WHAT TO WORK ON
Exactly the lines from the one containing "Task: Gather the" through the one containing "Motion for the" in the listing below are to be copied, with the pictures left out.
- - - -
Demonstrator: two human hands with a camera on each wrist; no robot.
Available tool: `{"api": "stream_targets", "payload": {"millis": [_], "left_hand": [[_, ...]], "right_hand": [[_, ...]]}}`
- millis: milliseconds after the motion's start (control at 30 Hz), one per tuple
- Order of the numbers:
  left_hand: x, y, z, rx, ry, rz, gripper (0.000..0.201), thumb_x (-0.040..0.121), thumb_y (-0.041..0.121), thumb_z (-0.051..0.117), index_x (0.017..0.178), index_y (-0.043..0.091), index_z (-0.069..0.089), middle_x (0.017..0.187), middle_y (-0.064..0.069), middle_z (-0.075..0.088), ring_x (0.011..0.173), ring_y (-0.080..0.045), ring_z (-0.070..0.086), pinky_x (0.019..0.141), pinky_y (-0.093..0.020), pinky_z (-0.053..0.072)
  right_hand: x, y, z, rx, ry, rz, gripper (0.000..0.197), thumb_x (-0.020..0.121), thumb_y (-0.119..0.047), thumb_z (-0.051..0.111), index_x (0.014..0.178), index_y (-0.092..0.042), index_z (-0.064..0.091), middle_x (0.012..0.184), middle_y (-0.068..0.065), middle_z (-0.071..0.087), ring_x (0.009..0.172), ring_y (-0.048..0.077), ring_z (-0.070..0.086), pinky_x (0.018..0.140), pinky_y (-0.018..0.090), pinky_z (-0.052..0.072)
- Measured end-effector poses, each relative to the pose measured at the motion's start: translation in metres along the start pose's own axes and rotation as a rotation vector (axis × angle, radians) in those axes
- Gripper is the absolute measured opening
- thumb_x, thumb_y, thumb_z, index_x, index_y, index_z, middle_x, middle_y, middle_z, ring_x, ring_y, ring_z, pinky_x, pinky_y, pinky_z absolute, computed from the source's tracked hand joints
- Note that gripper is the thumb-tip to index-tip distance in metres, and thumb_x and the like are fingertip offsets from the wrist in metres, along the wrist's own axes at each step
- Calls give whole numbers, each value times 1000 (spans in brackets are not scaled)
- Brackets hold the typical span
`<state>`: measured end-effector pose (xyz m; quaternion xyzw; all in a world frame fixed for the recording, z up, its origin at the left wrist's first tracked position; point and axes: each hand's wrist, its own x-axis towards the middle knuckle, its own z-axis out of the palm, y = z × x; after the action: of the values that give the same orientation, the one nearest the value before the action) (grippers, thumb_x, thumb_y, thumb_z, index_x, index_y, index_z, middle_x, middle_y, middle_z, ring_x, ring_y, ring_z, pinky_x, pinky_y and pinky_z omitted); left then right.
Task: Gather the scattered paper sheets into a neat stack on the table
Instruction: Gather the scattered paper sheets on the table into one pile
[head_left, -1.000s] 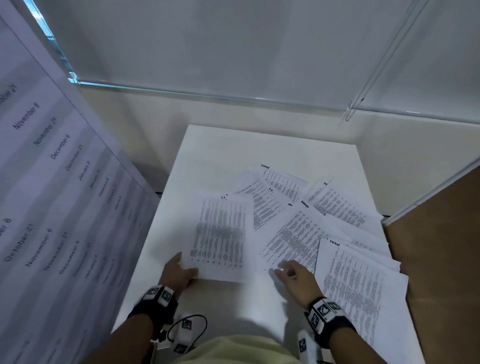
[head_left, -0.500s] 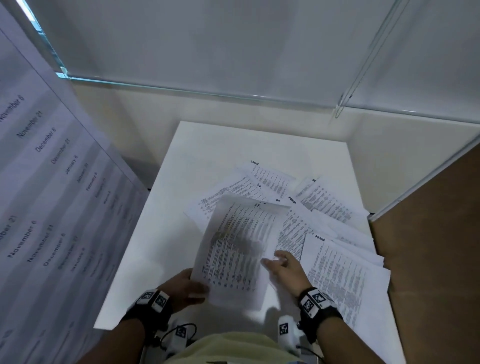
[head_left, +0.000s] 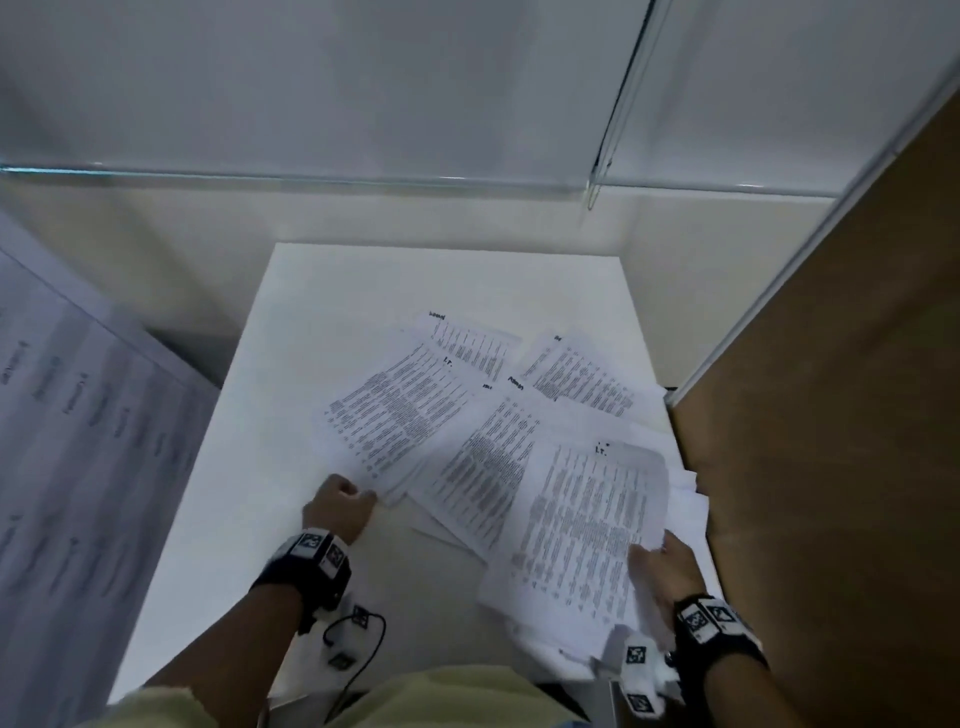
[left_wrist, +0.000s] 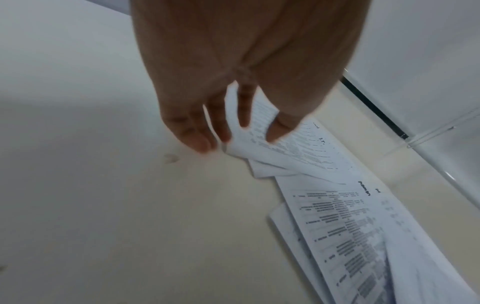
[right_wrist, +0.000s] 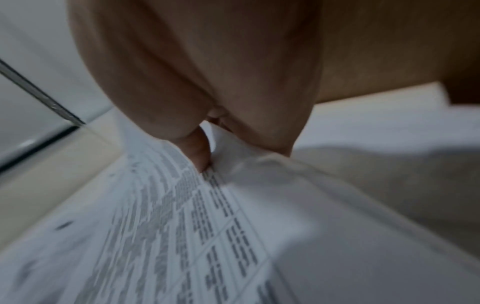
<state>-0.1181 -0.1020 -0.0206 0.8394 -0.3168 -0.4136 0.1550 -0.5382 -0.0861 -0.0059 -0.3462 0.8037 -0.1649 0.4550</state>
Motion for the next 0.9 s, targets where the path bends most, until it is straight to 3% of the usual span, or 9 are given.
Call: {"api": "stream_targets", "payload": {"millis": [100,167,267,367,500,633,700,767,900], "left_hand": [[4,16,2,-38,136,-98,49,87,33,67,124,8,47,120,-28,60,111,-42,58,85,-40,46],[8,28,7,-38,141,-123,58,87,32,68,131,5,40,127,-32,55,115,-45,56,82,-42,44],[12,45,19,35,136,-128,61,87,31,69,130,2,36,126,-33,54,115,-46,55,83,-45,45],[15,56,29,108,141,-132,70,82,31,72,131,4,30,123,-34,55,114,-48,55,88,-51,48],[19,65,38,278,91,-174,98,83,32,71,155,10,9,148,-31,38,132,-48,43,108,-54,40],[24,73,40,186,149,-203,114,83,25,73,155,10,-14,146,-30,42,131,-41,47,109,-50,40],[23,75,40,120,161,-233,114,85,19,70,154,13,-20,151,-29,36,134,-38,45,109,-49,39],[20,73,36,31,180,-233,105,88,13,65,155,12,-15,153,-30,31,135,-40,44,109,-50,37],[29,49,17,-276,203,-287,80,83,17,67,149,10,22,139,-25,48,123,-42,54,106,-50,42]], "right_hand": [[2,12,-17,-120,127,75,6,83,-6,66,85,-2,62,81,15,65,69,27,60,69,32,47],[1,14,-19,-213,178,82,16,80,-18,70,78,-2,68,79,19,71,70,31,66,63,28,47],[-6,14,-16,-254,294,27,34,75,-28,73,97,-5,59,97,16,68,82,31,63,74,33,54],[-16,14,-8,-292,320,-72,62,80,-33,74,132,-10,50,127,21,56,117,39,53,95,42,48],[-25,12,1,-210,228,-180,47,88,-21,66,131,-15,51,120,13,44,123,32,42,97,34,39],[-30,15,8,-177,197,-216,48,91,-20,67,136,-16,50,128,13,43,128,29,39,96,28,33],[-30,16,10,-189,195,-227,48,91,-19,67,136,-16,50,130,16,44,127,31,40,96,28,34],[-29,16,12,-205,187,-243,47,90,-20,67,134,-16,51,129,17,45,126,32,41,98,32,36],[-30,9,17,-210,163,-296,44,91,-20,65,132,-16,53,124,15,46,118,30,49,98,32,44]]}}
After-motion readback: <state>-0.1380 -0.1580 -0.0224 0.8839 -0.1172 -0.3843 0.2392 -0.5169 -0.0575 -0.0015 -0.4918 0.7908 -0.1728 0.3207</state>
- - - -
RESPONSE BOX
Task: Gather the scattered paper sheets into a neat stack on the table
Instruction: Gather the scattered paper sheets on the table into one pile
[head_left, -1.000s] 
[head_left, -0.500s] 
[head_left, +0.000s] 
[left_wrist, +0.000s] 
[right_wrist, +0.000s] 
<state>-0.1181 -0.1020 -0.0206 0.8394 -0.3168 -0.4136 0.1550 -0.5382 -0.0861 -0.0059 -0.3462 0.8037 -0.1649 0.4550</state>
Motion for the next 0.9 s, targets where the path bends most, until it is straight to 3% of the usual span, or 9 are given.

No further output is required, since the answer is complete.